私と将棋坂東香菜子
「来た道を振り返って」坂東香菜子
 
 ここだけの告白と言っては大袈裟ですが、育成会在籍中、自分が15歳
で女流棋士になれるとは思ってもいませんでした。将棋が楽しくて、ゆく
ゆくは将棋を職業にしたいという気持ちはあったものの、それはまだずっ
と先、同級生が大学を卒業して社会に出るのと同じ頃になるのかなと思
い描いていたのです。ちょうど、私が育成会入会を決めた平成9年の秋
以降、大学在学中あるいは卒業後に女流棋士になる方が続いたことも
影響したかもしれません。
 
 11歳のとき「毎年毎年女流アマ名人戦と運動会が重なるから、いっそ
育成会に入って腕を磨きたい」と、「はずみ」としか言いようのない進路
選択をした私が、4年後、一瞬訪れた幸運のおかげで女流棋士になりま
した。将棋を通して多くの方々と出会い、得がたい経験を重ねることがで
きたことには深く感謝しています。
 
 
 反面、心づもりよりも早く、学生のままデビューしてしまったため、想定
外の悩みや戸惑い抱えることにもなりました。
 
「将棋世界」や「近代将棋」に載ることに、学校の許可が必要だとは・・・
 
対局と試験が重なったために受けた追試では、得点の横に「×0.8」の
文字が・・・
 
どんな事情であれ仕事をお断りするというのは、なんと難しいことか・・・
 
報酬交渉まですることになろうとは・・・
 
10代の私が「センセイ」と呼ばれる面映さといったら!!!・・・
 
 
 閑話休題
 
 「たった一回の本番は、練習室での100回の稽古にもまさる」とは、音
楽の世界で子供の頃から聞かされてきた言葉ですが、将棋にも同じこと
が言えるのではないでしょうか。
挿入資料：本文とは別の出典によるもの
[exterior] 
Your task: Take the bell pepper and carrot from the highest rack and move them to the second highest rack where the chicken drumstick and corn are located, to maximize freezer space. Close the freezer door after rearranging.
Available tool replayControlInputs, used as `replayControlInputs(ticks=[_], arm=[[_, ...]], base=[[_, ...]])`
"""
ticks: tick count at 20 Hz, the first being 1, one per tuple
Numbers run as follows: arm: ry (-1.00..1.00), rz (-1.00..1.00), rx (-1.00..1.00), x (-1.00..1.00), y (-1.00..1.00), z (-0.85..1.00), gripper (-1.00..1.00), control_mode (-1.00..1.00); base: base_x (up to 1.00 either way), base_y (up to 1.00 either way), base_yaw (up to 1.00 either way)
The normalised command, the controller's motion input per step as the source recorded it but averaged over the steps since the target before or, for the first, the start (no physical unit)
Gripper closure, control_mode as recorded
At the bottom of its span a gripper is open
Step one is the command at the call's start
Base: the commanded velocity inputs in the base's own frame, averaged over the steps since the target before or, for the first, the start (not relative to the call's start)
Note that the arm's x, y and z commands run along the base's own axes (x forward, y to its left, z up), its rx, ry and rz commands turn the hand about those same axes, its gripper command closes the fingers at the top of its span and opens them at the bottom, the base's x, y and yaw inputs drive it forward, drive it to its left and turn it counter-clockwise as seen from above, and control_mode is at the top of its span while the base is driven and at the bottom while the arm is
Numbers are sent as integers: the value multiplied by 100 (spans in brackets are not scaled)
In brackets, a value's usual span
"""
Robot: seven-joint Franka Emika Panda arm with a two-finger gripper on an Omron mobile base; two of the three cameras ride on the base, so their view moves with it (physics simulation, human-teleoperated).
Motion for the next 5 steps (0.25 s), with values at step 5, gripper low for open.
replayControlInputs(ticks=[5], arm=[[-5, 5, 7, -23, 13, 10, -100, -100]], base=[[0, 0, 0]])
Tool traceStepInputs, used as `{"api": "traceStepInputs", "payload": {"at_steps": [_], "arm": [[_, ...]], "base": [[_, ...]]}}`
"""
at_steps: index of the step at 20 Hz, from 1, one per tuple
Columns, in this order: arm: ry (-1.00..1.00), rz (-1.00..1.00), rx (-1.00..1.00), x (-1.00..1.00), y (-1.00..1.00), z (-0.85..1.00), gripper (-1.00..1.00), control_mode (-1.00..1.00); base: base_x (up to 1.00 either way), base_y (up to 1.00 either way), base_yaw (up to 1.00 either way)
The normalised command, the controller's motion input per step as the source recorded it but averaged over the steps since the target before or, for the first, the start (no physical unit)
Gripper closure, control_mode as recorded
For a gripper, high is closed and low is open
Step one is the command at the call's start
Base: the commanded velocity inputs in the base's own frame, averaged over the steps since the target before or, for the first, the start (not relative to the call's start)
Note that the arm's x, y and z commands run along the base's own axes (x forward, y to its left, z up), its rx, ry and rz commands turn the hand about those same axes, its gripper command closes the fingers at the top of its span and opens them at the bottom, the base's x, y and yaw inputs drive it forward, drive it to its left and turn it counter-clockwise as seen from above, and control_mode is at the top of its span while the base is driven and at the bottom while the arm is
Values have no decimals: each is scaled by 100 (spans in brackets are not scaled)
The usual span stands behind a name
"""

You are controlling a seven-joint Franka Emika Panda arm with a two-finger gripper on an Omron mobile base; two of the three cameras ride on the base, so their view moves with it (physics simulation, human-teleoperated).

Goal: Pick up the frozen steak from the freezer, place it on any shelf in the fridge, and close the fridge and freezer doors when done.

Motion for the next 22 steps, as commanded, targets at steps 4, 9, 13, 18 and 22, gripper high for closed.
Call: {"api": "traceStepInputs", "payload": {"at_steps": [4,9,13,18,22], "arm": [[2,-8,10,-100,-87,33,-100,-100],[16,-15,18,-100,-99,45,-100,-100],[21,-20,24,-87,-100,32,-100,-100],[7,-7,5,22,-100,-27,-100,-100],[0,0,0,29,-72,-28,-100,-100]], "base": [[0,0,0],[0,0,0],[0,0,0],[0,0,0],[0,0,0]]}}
何百局の練習将棋や日々の勉強はもち
ろん大切ですが、プロとして戦う本番の対局は、そこでしか得られない多
くのものを私に与えてくれました。どんなに真剣に指しているつもりでも、
道場の対局よりも育成会の一局、育成会の対局よりも女流棋士としての
一局の方が多くを学べるような気がします。
 
 15歳の秋、一瞬の幸運を逃していたら、今も私は予定通り育成会員で
あり続けたかもしれません。
 想定外の経験に悩まずに済む代わりに、プロとしての対局を経験できな
い分、棋力は今よりさらに劣っていたことでしょう。「予定通り22、3歳でプ
ロになるよりも、これでよかったのだ。」と、今は思うことができます。そし
て、多くの出会いと幸運に感謝しつつ、遅々とした歩みであっても、自分
なりの精進を続けてゆきたいと思っています。